### TASK TO CARRY OUT
Return the number of lines below that contain "names"; nothing else belongs in the reply.

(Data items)
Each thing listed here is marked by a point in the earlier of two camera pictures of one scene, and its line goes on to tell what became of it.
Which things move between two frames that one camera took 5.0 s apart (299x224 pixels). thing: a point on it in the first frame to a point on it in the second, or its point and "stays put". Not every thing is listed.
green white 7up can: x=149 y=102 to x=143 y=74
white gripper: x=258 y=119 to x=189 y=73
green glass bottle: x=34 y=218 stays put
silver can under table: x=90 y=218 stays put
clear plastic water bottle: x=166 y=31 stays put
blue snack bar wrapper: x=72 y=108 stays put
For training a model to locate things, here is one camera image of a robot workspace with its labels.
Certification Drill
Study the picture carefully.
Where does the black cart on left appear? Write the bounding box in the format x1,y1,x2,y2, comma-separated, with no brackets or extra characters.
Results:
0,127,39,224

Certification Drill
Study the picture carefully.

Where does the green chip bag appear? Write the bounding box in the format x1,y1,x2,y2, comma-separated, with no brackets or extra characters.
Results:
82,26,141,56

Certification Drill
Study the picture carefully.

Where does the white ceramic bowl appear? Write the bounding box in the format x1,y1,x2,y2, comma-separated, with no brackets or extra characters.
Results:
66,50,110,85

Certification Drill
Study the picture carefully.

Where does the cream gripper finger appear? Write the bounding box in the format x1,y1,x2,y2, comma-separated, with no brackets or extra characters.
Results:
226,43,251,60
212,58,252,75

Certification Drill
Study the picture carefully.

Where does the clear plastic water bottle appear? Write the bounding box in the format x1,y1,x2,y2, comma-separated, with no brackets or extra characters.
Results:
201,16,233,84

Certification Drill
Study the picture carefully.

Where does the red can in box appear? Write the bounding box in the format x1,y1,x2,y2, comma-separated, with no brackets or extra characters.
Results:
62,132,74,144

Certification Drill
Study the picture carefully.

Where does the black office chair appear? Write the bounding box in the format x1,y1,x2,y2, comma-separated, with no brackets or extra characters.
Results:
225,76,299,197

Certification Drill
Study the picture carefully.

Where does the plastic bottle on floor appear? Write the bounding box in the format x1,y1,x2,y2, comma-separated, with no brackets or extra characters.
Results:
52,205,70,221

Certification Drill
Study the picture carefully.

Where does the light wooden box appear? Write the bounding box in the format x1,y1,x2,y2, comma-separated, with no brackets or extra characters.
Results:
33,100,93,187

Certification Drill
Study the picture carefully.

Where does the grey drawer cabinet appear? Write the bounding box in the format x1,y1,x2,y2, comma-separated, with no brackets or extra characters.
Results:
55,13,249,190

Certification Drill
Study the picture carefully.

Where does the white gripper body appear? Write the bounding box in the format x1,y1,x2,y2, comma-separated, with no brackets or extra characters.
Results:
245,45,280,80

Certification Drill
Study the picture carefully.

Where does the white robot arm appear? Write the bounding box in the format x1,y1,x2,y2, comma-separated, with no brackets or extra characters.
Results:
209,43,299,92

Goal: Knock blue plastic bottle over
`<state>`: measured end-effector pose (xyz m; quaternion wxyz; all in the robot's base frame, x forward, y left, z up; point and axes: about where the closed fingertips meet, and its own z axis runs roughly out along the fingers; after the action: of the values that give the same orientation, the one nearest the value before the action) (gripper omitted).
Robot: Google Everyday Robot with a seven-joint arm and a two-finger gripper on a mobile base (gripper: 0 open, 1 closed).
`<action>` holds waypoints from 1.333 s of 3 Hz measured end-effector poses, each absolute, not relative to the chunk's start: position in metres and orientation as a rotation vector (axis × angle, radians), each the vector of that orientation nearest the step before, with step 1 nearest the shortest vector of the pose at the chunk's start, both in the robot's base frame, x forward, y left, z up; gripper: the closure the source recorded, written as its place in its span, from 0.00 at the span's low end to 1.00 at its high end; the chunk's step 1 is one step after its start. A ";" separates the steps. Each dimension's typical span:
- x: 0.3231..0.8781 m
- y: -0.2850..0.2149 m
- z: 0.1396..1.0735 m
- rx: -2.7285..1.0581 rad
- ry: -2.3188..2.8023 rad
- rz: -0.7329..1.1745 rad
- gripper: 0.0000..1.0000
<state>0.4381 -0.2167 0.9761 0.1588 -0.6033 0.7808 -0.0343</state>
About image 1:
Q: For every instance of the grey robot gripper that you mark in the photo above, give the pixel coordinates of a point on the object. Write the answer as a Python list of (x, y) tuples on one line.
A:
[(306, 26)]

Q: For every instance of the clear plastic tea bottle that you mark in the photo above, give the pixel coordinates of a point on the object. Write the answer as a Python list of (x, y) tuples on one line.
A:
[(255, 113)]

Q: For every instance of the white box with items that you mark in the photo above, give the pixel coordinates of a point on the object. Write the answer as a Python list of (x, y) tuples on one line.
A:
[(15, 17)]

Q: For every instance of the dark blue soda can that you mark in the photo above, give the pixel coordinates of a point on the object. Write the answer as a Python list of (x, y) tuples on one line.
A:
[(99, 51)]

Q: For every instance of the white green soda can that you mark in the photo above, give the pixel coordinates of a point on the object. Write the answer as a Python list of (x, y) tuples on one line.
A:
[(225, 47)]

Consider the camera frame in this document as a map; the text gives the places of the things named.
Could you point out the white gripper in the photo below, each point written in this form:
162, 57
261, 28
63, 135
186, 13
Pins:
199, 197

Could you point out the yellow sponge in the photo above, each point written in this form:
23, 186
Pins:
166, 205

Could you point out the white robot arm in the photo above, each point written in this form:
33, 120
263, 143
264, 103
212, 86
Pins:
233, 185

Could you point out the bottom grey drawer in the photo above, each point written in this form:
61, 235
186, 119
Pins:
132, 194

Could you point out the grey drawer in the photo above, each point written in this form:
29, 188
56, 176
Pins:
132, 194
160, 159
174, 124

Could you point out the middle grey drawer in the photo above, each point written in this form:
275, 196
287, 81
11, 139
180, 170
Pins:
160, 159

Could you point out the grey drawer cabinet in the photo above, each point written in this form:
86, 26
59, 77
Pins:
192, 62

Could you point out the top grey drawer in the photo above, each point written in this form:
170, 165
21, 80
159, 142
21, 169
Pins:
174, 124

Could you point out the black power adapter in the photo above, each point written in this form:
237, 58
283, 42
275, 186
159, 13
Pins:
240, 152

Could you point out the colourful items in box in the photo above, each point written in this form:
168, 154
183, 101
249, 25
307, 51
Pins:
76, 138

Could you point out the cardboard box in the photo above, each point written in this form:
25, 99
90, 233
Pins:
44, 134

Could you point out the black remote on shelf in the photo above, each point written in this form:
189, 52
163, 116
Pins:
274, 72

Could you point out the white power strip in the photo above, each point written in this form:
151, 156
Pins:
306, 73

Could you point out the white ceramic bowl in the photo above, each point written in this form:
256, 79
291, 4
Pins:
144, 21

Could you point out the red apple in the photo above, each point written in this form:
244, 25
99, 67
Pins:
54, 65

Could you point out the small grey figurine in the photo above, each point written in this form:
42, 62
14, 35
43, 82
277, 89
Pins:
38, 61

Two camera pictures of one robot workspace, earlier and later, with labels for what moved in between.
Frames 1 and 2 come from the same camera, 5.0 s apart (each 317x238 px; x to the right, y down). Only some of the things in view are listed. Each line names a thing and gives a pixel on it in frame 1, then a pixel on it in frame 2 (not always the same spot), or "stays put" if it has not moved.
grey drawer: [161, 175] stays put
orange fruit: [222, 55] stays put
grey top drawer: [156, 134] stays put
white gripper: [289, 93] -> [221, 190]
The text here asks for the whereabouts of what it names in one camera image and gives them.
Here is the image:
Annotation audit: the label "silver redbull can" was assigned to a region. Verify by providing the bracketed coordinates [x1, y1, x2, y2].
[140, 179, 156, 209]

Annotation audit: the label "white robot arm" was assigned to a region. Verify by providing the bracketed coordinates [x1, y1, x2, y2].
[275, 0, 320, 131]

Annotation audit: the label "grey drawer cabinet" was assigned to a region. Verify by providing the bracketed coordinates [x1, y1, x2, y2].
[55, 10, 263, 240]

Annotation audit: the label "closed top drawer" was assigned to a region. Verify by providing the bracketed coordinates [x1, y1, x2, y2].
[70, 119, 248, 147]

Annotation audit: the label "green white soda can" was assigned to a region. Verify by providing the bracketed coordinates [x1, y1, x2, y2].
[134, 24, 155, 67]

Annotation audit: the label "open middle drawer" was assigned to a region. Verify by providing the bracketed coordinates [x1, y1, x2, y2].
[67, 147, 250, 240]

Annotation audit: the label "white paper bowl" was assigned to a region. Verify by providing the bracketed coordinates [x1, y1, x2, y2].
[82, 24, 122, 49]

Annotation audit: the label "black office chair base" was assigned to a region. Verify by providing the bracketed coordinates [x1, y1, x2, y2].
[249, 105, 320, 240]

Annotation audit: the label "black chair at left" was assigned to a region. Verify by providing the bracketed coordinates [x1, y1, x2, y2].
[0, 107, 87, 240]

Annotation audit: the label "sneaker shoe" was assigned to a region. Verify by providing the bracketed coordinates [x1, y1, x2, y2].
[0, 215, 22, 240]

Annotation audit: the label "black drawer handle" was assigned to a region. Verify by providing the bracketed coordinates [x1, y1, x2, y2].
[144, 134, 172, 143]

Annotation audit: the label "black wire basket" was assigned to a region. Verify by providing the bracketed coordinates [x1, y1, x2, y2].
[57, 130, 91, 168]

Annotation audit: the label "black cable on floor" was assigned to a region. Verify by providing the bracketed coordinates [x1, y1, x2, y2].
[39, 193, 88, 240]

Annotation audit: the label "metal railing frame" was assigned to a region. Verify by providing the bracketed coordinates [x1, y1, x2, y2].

### RESULT OF THIS EXERCISE
2